- _Assignment_
Copy the complete listing exactly as shown.

- _Material provided_
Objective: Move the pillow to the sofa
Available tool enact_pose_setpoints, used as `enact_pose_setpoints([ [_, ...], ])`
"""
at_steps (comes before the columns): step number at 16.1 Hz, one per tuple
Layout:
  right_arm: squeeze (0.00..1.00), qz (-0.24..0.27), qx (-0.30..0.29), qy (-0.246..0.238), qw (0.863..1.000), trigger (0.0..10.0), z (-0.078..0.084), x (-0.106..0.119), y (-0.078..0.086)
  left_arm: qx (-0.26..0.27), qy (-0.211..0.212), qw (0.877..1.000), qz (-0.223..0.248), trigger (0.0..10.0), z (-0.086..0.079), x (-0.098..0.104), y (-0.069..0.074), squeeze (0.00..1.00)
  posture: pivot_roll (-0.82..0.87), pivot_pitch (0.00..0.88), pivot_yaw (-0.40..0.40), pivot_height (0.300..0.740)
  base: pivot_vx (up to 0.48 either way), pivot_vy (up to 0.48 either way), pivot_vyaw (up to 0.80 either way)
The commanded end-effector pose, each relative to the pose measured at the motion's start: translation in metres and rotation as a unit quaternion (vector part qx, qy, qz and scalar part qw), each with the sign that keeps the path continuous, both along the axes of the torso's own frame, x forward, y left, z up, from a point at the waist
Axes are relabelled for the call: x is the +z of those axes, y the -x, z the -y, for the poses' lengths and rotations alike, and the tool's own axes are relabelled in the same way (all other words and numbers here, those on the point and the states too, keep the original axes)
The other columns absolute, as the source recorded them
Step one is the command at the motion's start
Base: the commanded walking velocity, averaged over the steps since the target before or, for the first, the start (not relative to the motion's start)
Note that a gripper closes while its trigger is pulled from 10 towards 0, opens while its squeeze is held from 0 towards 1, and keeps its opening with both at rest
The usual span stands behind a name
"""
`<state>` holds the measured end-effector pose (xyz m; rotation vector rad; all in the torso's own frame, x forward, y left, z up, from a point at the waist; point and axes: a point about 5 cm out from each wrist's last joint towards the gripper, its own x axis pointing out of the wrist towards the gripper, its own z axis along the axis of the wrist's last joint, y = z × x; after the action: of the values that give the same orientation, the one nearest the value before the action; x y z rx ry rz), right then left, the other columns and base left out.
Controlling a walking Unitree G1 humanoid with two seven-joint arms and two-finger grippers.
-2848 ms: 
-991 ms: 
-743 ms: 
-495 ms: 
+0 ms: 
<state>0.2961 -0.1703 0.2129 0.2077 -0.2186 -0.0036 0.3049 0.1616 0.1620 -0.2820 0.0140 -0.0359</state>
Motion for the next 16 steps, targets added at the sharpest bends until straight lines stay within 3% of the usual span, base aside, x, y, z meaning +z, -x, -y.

- _Answer box_
Objective: Move the pillow to the sofa
Available tool enact_pose_setpoints, used as `enact_pose_setpoints([ [_, ...], ])`
"""
at_steps (comes before the columns): step number at 16.1 Hz, one per tuple
Layout:
  right_arm: squeeze (0.00..1.00), qz (-0.24..0.27), qx (-0.30..0.29), qy (-0.246..0.238), qw (0.863..1.000), trigger (0.0..10.0), z (-0.078..0.084), x (-0.106..0.119), y (-0.078..0.086)
  left_arm: qx (-0.26..0.27), qy (-0.211..0.212), qw (0.877..1.000), qz (-0.223..0.248), trigger (0.0..10.0), z (-0.086..0.079), x (-0.098..0.104), y (-0.069..0.074), squeeze (0.00..1.00)
  posture: pivot_roll (-0.82..0.87), pivot_pitch (0.00..0.88), pivot_yaw (-0.40..0.40), pivot_height (0.300..0.740)
  base: pivot_vx (up to 0.48 either way), pivot_vy (up to 0.48 either way), pivot_vyaw (up to 0.80 either way)
The commanded end-effector pose, each relative to the pose measured at the motion's start: translation in metres and rotation as a unit quaternion (vector part qx, qy, qz and scalar part qw), each with the sign that keeps the path continuous, both along the axes of the torso's own frame, x forward, y left, z up, from a point at the waist
Axes are relabelled for the call: x is the +z of those axes, y the -x, z the -y, for the poses' lengths and rotations alike, and the tool's own axes are relabelled in the same way (all other words and numbers here, those on the point and the states too, keep the original axes)
The other columns absolute, as the source recorded them
Step one is the command at the motion's start
Base: the commanded walking velocity, averaged over the steps since the target before or, for the first, the start (not relative to the motion's start)
Note that a gripper closes while its trigger is pulled from 10 towards 0, opens while its squeeze is held from 0 towards 1, and keeps its opening with both at rest
The usual span stands behind a name
"""
`<state>` holds the measured end-effector pose (xyz m; rotation vector rad; all in the torso's own frame, x forward, y left, z up, from a point at the waist; point and axes: a point about 5 cm out from each wrist's last joint towards the gripper, its own x axis pointing out of the wrist towards the gripper, its own z axis along the axis of the wrist's last joint, y = z × x; after the action: of the values that give the same orientation, the one nearest the value before the action; x y z rx ry rz), right then left, the other columns and base left out.
Controlling a walking Unitree G1 humanoid with two seven-joint arms and two-finger grippers.
-2848 ms: 
-991 ms: 
-743 ms: 
-495 ms: 
+0 ms: 
<state>0.2961 -0.1703 0.2129 0.2077 -0.2186 -0.0036 0.3049 0.1616 0.1620 -0.2820 0.0140 -0.0359</state>
Motion for the next 16 steps, targets added at the sharpest bends until straight lines stay within 3% of the usual span, base aside, x, y, z meaning +z, -x, -y.

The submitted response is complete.